The incidence of TGCTs has been steadily rising in young males. According to the 2018 WHO global cancer observatory, TGCTs are estimated to have the largest number of new cases among all cancers for males under the age of 34 years in the USA and second largest worldwide [Figure 1]. The incidence of TGCTs varies widely with geographic location with the highest incidence in northern European countries and the lowest in Africa nations [Figure 2]. The reasons for these differences is not known but is hypothesized to be a combination of inheritable and environmental factors including exposure to endocrine disruptors in utero. Common risks for TGCTs include endocrine disruptors, cryptorchidism, Down’s syndrome, family history of cancer, low birth weight, premature birth, birth order, bleeding during pregnancy, hormone exposure during pregnancy, high maternal age and neonatal jaundice[27,28]. Late age at puberty, male infertility and testicular dysgenesis syndrome are also associated with TGCTs[29-33].
Figure 1. Estimated new cancers in males aged 0-34 in the USA and worldwide for 2018. Pie charts represent the distribution of new cancer cases in the United States and worldwide for males 0-34 years of age. Data source: World Health Organization global cancer observatory.
Figure 2. Estimated number of new TGCT cases, deaths and prevalence worldwide for 2018. Pie charts represent the distribution of new TGCT cases, TGCT deaths and TGCT prevalence worldwide for all aged males. Data source: WHO global cancer observatory. TGCTs: testicular germ cell tumors
EC cells resemble embryonic stem (ES) cells. Both cell types possess pluripotency and have close similarities in gene expression[34,35]. Interestingly, despite similarities, EC cells are malignant, while ES cells are not. GCNIS-derived TGCTs have cytogenetic and molecular anomalies that mainly include aneuploidy and gain and loss of distinct chromosomal regions coupled with somatic mutation rates that are low[19,20]. Chromosome 12p amplification, such as isochromosome 12p and chromosome 12p overrepresentation are nearly universally present and pathognomonic for TGCTs[36,37]. Other chromosomal anomalies associated with TGCTs include gain of genetic material on chromosome 1, 2p, 7, 8, 12, 14q, 15q, 17q, 21q, and X and the deletion of genetic material from chromosome 4, 5, 11q, 13q, and 18q2. Similarly, multiple passaging of ES cells has been shown to result in acquired alterations similar to those found in TGCTs and EC, including chromosome 12, 17, and X gain. A recent analysis performed on a 150 TGCT cohort from the TCGA indicates gain/amplification of 12p in the majority of patients with gain in 12q, 8q, 22q and deletion/loss of 11q, 18q, 18p, 9p, 4q, 10q, 5q, 16q and 19q also occurring with much less frequency [Figure 3].
Figure 3. Genetic alteration in TGCTs.

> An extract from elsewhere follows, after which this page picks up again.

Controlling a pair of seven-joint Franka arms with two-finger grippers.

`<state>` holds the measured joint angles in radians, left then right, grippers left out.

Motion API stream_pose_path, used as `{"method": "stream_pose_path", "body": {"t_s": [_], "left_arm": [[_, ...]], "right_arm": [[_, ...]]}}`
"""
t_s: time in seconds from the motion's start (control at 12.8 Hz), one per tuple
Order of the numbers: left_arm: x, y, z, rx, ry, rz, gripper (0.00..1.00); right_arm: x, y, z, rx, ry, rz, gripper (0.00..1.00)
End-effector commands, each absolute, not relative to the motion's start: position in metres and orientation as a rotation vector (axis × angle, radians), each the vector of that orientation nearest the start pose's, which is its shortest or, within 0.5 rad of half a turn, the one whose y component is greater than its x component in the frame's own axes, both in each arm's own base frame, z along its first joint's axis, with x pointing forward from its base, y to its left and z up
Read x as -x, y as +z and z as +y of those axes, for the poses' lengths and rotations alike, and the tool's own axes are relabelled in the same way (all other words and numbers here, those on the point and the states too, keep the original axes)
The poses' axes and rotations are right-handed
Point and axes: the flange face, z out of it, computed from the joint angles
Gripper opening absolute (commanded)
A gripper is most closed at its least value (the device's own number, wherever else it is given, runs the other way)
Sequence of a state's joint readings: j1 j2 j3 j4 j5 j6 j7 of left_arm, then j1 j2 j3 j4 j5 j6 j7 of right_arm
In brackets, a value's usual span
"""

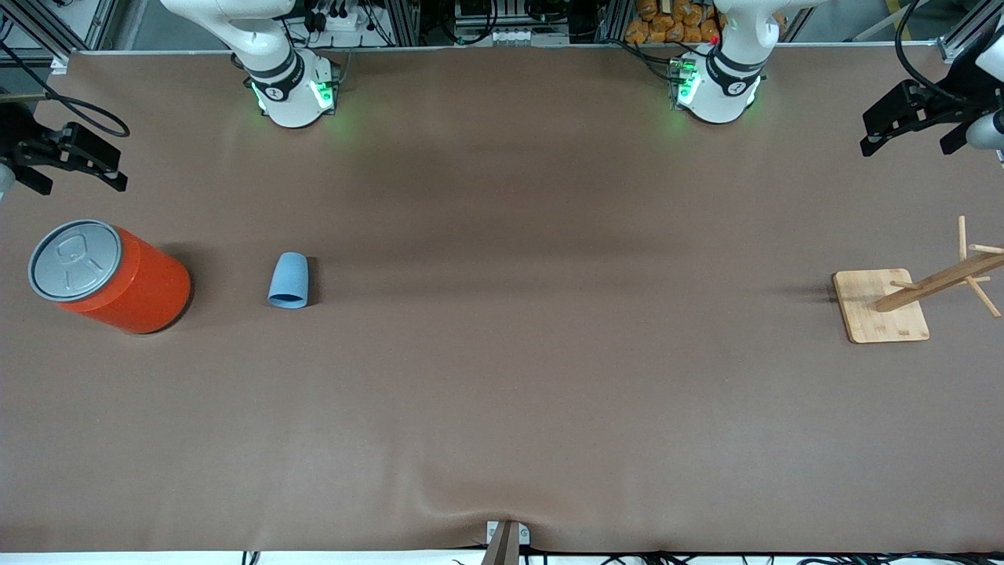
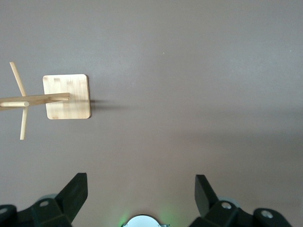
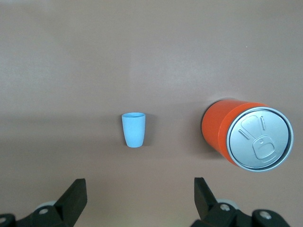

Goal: Flip cup

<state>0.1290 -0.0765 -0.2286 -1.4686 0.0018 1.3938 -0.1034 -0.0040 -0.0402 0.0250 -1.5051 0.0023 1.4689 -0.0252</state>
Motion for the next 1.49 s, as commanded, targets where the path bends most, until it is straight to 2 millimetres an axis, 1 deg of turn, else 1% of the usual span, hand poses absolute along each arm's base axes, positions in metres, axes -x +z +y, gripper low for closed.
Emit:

Analysis of 150 patient TGCT cohort generated through FireBrowse. Top genetic alterations are arranged by frequency. Data source: TCGA. TGCTs: testicular germ cell tumors
The GCNIS legion is considered a precursor for all TGCT subtypes. GCNIS has been hypothesized to emerge from PGCs or early gonocytes that have transformed in utero[41-43]. Evidence that TGCTs begin during development include similarities in expression of the markers KIT, OCT4, and PLAP, cell morphology, genomic imprinting and transcriptomics between GCNIS and PGCs[44,45]. Further, abnormalities of germ cell development are associated with TGCT incidence. In addition extragonadal TGCTs are found at the midline, which is where PGCs migrate during development[47,48]. Taken together the data support that TGCTs come from arrested PGCs or gonocytes that lie dormant but further progress with gonadal hormones during sexual maturation.

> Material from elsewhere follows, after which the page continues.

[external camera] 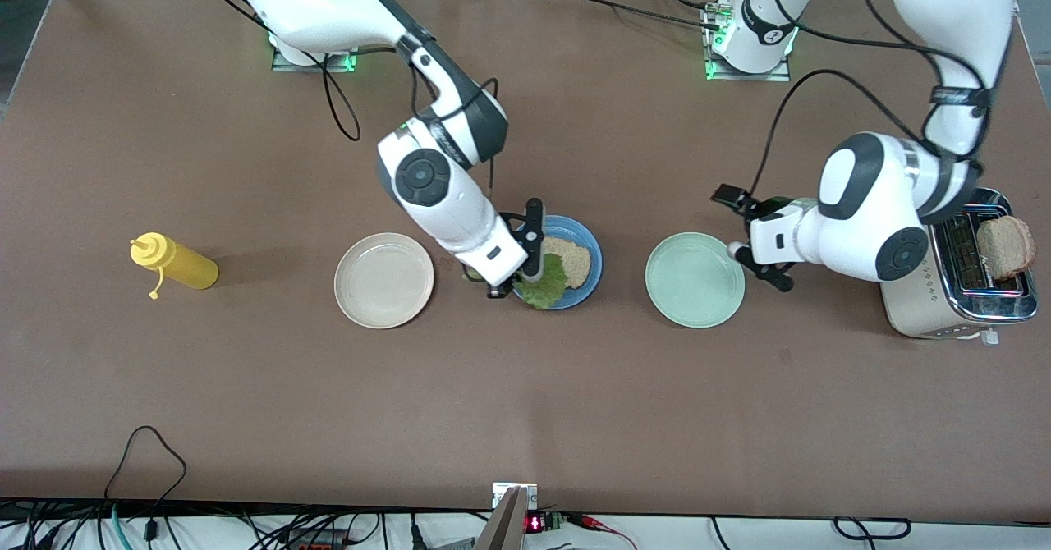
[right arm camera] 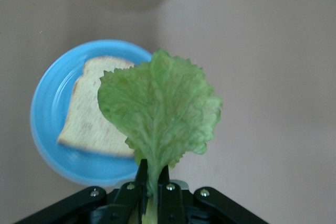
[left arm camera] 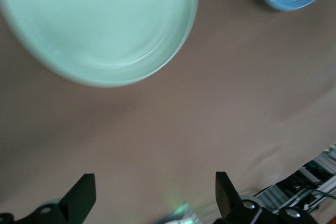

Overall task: Make sandwich in blue plate with both arms
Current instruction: 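Lower the lettuce onto the toast while the left gripper returns to toaster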

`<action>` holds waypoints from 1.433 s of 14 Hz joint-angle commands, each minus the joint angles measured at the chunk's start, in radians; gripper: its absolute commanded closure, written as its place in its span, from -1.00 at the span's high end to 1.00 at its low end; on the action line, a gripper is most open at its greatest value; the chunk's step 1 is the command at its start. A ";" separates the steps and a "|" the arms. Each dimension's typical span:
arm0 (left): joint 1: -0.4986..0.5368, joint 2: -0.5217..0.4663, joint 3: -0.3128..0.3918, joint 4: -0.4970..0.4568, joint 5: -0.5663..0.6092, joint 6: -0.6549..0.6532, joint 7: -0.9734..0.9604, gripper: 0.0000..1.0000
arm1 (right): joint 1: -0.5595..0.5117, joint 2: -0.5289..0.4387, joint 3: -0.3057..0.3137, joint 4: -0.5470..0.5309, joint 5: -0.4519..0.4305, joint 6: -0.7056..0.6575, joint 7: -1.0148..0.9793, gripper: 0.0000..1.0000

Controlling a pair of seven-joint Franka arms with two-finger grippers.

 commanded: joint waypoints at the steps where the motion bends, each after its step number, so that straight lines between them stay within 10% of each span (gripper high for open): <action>1: -0.012 -0.005 -0.013 0.119 0.176 -0.168 -0.152 1.00 | 0.057 0.126 -0.015 0.132 0.018 0.067 -0.042 -1.00; 12: 0.005 -0.108 0.006 0.469 0.266 -0.198 -0.229 1.00 | 0.111 0.161 -0.013 0.051 -0.058 0.017 -0.042 -1.00; 15: 0.056 -0.235 -0.006 0.366 0.185 -0.125 -0.226 1.00 | 0.118 0.165 -0.013 0.047 -0.062 0.015 -0.025 -1.00; 16: 0.057 -0.322 -0.006 0.242 0.184 -0.024 -0.232 1.00 | 0.120 0.163 -0.013 0.047 -0.062 0.013 -0.022 -0.61; 17: 0.060 -0.391 -0.006 0.121 0.183 0.065 -0.234 1.00 | 0.123 0.163 -0.013 0.047 -0.061 0.013 -0.022 0.43; 18: 0.065 -0.446 -0.006 0.032 0.175 0.127 -0.234 1.00 | 0.124 0.163 -0.013 0.046 -0.059 0.013 -0.022 0.99; 20: 0.070 -0.462 -0.001 0.011 0.172 0.120 -0.284 1.00 | 0.121 0.158 -0.012 0.046 -0.045 -0.008 -0.022 1.00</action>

Genetic drivers of TGCTs are poorly understood compared to other cancers. Several genes have been implicated in the pathogenesis of TGCTs, but their exact roles are still uncertain and underscore that TGCT etiology is likely widely polygenic in nature. Genome-wide association studies have been useful in identifying variants that contribute to risk of TGCTs. Allelic variation within the kit-ligand gene 12q22 is the strongest genetic risk factor for TGCTs. Several other allelic variants have been identified that correlate with TGCTs susceptibility. Somatic mutation in TGCTs are relatively rare and of relatively low frequency and occur mostly in seminoma. Gain-of function mutations in KIT are most frequent at 18%[19,20]. Other mutations in seminoma include KRAS (14%) and NRAS (4%) [Figure 3].
There is considerable evidence that epigenetics may play a role in TGCT biology. As stated above, environmental exposures in utero and testicular dysgenesis syndromes are major risk factors for TGCTs. Further, normal ES cells are very similar in gene expression and biology to EC cells. Transformation of both of these pluripotent cell types are influenced by environmental factors exemplified by findings that ES cells form teratoma and teratocarcinomas when implanted ectopically in mice, while EC cells in certain situations can participate in normal development when placed in the early embryo[21,50]. Recent studies have characterized the pattern of TGCT DNA methylation. It is important to remember that PGCs normally undergo erasure of imprinting during development. Thus, TGCTs may have arisen from a germ cell lacking imprinting. Evidence to support this comes from the finding that IGF2 and H19 are expressed from both alleles in TGCTs but are otherwise exclusively expressed from one parental allele in adult tissues. TGCT genomic DNA is hypomethylated in comparison to most solid tumors. Seminomas possess very little DNA methylation while EC have an intermediate level of DNA methylation compared to somatic cancers and EC-derived teratoma are hypermethylated[20,52-55]. The level of DNA methylation roughly correlates with cisplatin curability with seminoma being the most curable followed by EC and other nonseminoma components besides teratoma. Teratoma is resistant to cisplatin treatment.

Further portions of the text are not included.